** TO DO **
Take the lines of the data below from the very first through the line containing "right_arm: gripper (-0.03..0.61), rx" and output them exactly, pictures excluded.

** DATA EXTRACT **
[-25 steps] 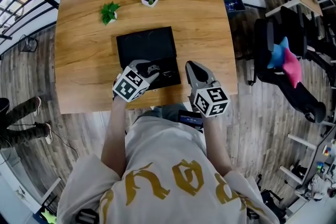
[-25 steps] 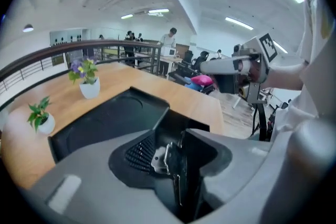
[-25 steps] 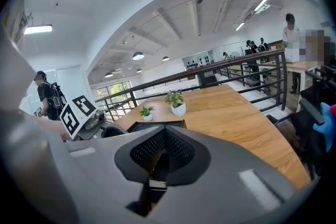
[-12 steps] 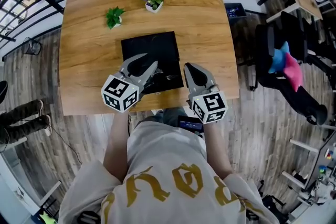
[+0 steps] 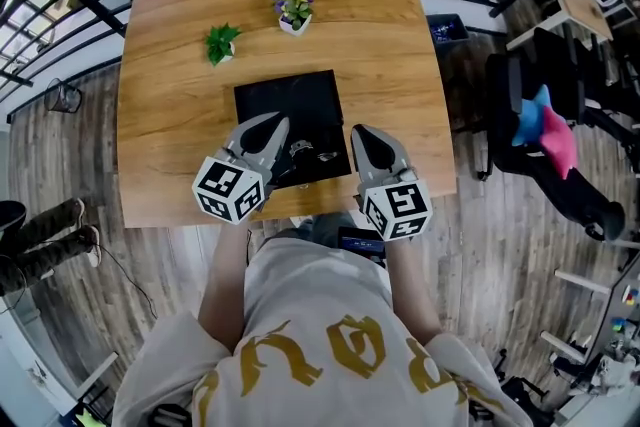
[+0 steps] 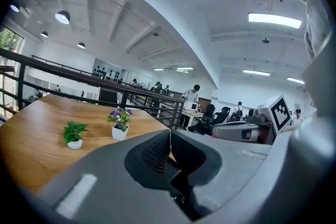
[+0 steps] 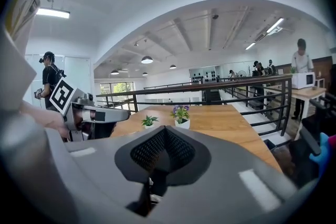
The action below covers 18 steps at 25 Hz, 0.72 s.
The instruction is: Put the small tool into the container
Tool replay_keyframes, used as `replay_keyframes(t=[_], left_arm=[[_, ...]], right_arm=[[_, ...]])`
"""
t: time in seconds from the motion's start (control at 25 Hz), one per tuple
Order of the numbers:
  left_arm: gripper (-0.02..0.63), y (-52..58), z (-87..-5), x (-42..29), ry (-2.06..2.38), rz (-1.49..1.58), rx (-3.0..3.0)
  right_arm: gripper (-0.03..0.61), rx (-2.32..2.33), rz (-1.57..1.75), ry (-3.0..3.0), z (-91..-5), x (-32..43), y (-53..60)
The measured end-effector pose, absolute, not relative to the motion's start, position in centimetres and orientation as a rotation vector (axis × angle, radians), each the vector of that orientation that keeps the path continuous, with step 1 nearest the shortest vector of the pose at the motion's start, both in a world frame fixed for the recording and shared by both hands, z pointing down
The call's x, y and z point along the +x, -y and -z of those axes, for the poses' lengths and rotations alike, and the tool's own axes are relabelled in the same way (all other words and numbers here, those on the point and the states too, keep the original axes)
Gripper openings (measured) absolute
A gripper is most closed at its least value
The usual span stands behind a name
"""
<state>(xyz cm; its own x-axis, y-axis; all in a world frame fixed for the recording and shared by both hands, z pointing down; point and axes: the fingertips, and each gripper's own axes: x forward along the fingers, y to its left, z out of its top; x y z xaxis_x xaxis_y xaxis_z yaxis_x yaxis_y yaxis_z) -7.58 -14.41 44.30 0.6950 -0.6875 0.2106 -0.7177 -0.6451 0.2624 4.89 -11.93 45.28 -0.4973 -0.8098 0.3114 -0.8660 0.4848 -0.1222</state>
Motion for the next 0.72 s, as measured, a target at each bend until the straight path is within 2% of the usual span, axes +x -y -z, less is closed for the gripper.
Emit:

** PROBLEM SOLUTION **
[-25 steps] 
[-25 steps] 
[-25 steps] 
[-12 steps] 
[+0 steps] 
[+0 steps] 
[+0 steps] 
The action below covers 18 steps at 25 Hz, 0.72 s.
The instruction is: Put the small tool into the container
Tool replay_keyframes, used as `replay_keyframes(t=[_], left_arm=[[_, ...]], right_arm=[[_, ...]])`
"""
t: time in seconds from the motion's start (control at 25 Hz), one per tuple
Order of the numbers:
  left_arm: gripper (-0.02..0.63), y (-52..58), z (-87..-5), x (-42..29), ry (-2.06..2.38), rz (-1.49..1.58), rx (-3.0..3.0)
  right_arm: gripper (-0.03..0.61), rx (-2.32..2.33), rz (-1.57..1.75), ry (-3.0..3.0), z (-91..-5), x (-32..43), y (-53..60)

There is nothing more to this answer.